In order not to interrupt the “narrative” of an “unarmed boy” killed by a racially-profiling “white” man merely because the victim was black, the media—with the exception of a Reuters report that detailed the level of criminal activity by primarily young black males in Zimmerman’s neighborhood—refused to provide context which could explain Zimmerman’s true mind, and that of Martin’s as well. Besides Martin’s well-documented scrapes with the fringes of law enforcement, frequent school suspensions, drug selling and use, and propensity for fighting, one notes that his appearance and behavior in that convenience store video shows that he clearly draws the suspicion of the clerk, especially when Martin inexplicably returns after making his purchase. Isn’t it just possible, given the right time and place, that the intersection of circumstances and intentions contrived to lead to fatal consequences that neither party could foresee?  
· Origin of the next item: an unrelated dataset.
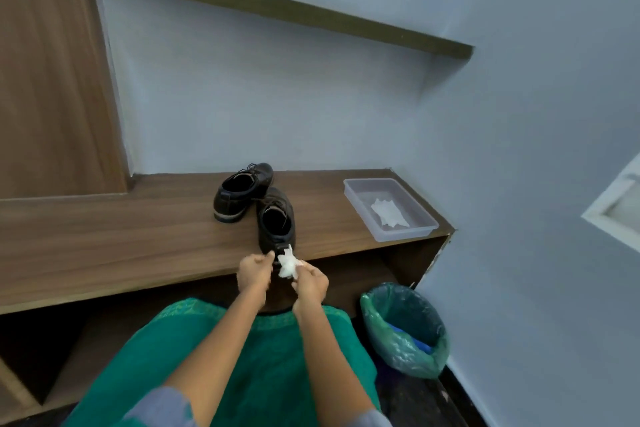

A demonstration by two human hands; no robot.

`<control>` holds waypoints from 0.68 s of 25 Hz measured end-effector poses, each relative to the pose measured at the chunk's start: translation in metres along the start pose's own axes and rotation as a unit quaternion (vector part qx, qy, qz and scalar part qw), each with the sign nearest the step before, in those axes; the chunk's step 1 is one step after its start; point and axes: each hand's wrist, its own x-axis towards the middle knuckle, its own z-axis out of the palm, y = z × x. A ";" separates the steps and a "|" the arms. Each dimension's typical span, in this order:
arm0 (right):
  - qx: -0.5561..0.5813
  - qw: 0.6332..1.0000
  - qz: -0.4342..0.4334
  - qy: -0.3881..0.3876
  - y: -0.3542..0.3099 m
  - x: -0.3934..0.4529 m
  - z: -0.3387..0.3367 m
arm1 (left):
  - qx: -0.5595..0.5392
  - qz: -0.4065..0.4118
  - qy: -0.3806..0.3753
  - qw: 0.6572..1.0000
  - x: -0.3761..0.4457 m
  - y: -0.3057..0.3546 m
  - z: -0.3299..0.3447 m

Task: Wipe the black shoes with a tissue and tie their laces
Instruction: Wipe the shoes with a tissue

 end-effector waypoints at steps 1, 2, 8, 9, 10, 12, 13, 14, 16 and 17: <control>0.000 1.000 -0.007 -0.019 -0.009 0.003 -0.009 | -0.030 -0.025 -0.057 0.998 -0.012 -0.010 0.010; -0.001 0.999 -0.009 -0.037 -0.017 0.006 -0.018 | -0.056 -0.042 -0.107 0.992 -0.023 -0.014 0.020; -0.071 0.995 -0.051 -0.045 -0.063 0.043 -0.086 | -0.121 -0.062 -0.263 0.955 -0.059 0.016 0.087; -0.092 0.993 -0.065 -0.039 -0.070 0.051 -0.101 | -0.119 -0.067 -0.279 0.950 -0.064 0.019 0.100; -0.108 0.991 -0.072 -0.037 -0.075 0.060 -0.115 | -0.110 -0.069 -0.290 0.948 -0.068 0.020 0.115; -0.123 0.990 -0.062 -0.039 -0.086 0.077 -0.147 | -0.089 -0.075 -0.294 0.949 -0.077 0.019 0.149; -0.123 0.990 -0.052 -0.044 -0.092 0.085 -0.165 | -0.081 -0.083 -0.287 0.951 -0.080 0.018 0.169; -0.123 0.990 -0.044 -0.054 -0.096 0.091 -0.181 | -0.075 -0.090 -0.272 0.955 -0.082 0.017 0.185; -0.131 0.988 -0.030 -0.075 -0.101 0.107 -0.214 | -0.055 -0.095 -0.246 0.963 -0.087 0.011 0.222; -0.137 0.987 -0.025 -0.076 -0.100 0.118 -0.229 | -0.045 -0.100 -0.247 0.963 -0.090 0.005 0.240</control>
In any event, the  overall picture should have reversed public perception of Zimmerman and Martin had the entire truth been examined and explicated in an unbiased matter. But it was not. The false images were allowed to fester and bloat like a poisonous pustule, the media afraid to “pop” it lest it become diseased by it.  While the media is allowing the pustule to grow—hoping it abates with time so it will not have to confess its criminal negligence—the disease has already done its work on Martin partisans who cannot accept the truth—such as the NAACP, whose delegates in a convention in Florida claimed to be “speechless” with outrage at the verdict, and had to “regroup” before issuing a statement.  Yes, there were some whose motivation was genuine grief, but for most it was either out of ignorance, hatred and a desire to seek scapegoats to explain dysfunction within its community. 

As for the trial itself, it was a tragicomedy of misconduct and unethical behavior on the part of both prosecution and the bench, continuously frustrating the defense—as an adult trying to explain 2-plus-2 equals 4 to a person who  cannot comprehend the concept. Virtually every prosecution witness who did not turn against the state's version of events voluntary, were exposed as engaged in deliberate misrepresentations of fact, most notably by medical examiner Bao.

Yet for all the forces arrayed against him, Zimmerman and his defense team somehow won the day. Only the defense offered a credible account of events that night, and it was to the credit of the jury selection process that six jurors were seated who had the integrity and courage to dispassionately examine the evidence that within a reasonable amount of certainty backed Zimmerman’s description of the encounter; in the end, the jury did its duty as the law demanded without regard to “outside pressure.” Everyone—including Martin partisans—should be thankful that due process won in this case.